Bari: abusivi con il carrello nei reparti del pronto soccorso.

Con il carrello del supermercato, all’ospedale San Paolo, comandano gli abusivi. Nonostante il cartello autorizzi l’accesso al solo personale autorizzato, loro girano tra i reparti ed entrano anche fuori dall’orario delle visite utilizzando gli ascensori riservati al personale o quelli per le emergenze.

I carrelli sono pieni di snack, tramezzini, acqua e bibite di ogni tipo. Si affacciano nelle stanze a chiedere a pazienti e parenti se serve qualcosa. “Il San Paolo è un ospedale allo sbando, dove a quanto pare non si riesce a risolvere il problema storico, esattamente come per gli abusivi del parcheggio.”, così scrive Il Quotidiano Italiano di Bari. 

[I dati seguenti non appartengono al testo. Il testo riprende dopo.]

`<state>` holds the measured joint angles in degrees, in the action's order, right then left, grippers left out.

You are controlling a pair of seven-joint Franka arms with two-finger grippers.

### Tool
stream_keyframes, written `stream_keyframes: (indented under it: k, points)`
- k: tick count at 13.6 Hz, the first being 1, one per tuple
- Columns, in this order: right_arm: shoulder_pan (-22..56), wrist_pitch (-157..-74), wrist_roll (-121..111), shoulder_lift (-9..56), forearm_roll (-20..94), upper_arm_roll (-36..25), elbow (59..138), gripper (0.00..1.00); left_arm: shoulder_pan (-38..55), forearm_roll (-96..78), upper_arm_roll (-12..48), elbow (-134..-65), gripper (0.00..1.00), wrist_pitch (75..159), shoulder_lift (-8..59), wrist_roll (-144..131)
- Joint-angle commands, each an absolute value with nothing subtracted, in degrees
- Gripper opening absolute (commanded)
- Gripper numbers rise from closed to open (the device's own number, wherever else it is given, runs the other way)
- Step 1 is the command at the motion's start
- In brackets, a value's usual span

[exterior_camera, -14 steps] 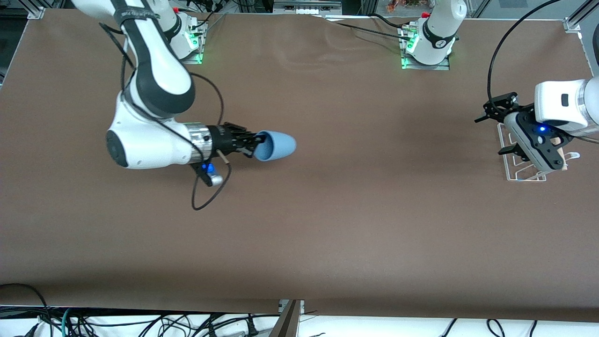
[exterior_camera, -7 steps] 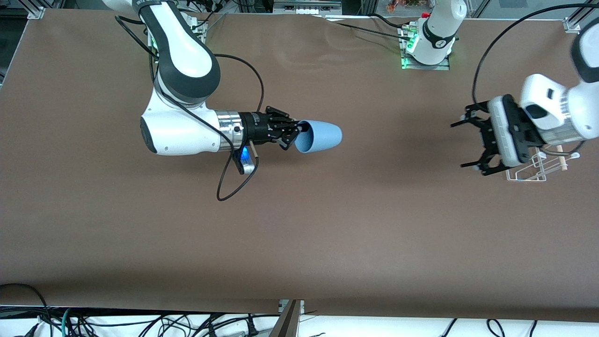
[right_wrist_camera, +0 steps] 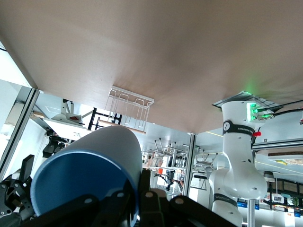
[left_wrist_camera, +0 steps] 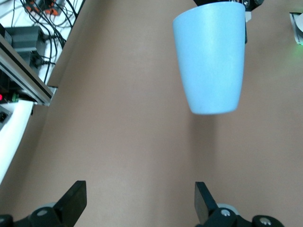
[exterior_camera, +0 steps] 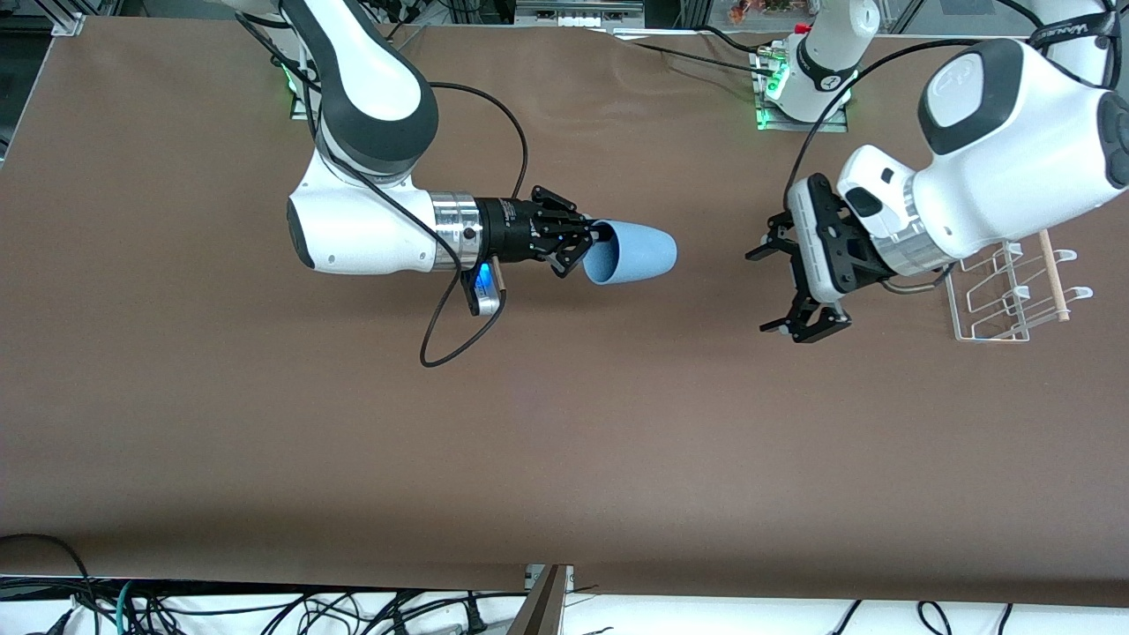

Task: Transfer cup to left arm and place on rack
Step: 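Hold the cup with the right gripper while the left gripper approaches it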

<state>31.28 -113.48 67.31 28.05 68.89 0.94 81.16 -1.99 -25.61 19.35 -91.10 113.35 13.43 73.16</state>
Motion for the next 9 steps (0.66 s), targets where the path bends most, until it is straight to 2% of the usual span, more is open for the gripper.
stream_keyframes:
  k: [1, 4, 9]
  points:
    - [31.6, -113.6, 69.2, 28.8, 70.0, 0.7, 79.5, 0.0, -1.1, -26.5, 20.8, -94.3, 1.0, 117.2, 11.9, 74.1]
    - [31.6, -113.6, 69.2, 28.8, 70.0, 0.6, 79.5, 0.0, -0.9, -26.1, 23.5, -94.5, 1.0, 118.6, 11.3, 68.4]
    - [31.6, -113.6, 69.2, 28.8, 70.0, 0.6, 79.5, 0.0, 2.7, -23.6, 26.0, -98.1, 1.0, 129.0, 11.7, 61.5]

Quando non girano liberamente nell’ospedale, anche in luoghi in cui l’accesso è vietato, i venditori si fermano nelle vicinanze dei distributori automatici, invitanto gli utenti a preferire i propri prodotti a quelli delle macchinette. Ovviamente propongono prodotti di sottomarca più economici rispetto a quelli esposti nel distributore.

Da quando sono stati installati i distributori automatici, in attesa dell’apertura del bar che forse non aprirà mai, sono stati registrati diversi malfunzionamenti. Non si può dire con certezza, ma potrebbero essere legati a questa attività parallela. Un lavoro vero e proprio, con tanto di turni che, a sentire uno dei venditori, va avanti da più di otto anni, con la certezza che: “Di qua nessuno ci può cacciare, anche il personale dell’ospedale compra da noi perché non ci sono alternative”.

Mantenere questo status quo è più facile. Nessuno vuole mettersi contro questi abusivi e soprattutto non si ha la fretta di assicurare un servizio funzionale a pazienti, parenti e dipendenti dell’ospedale San Paolo.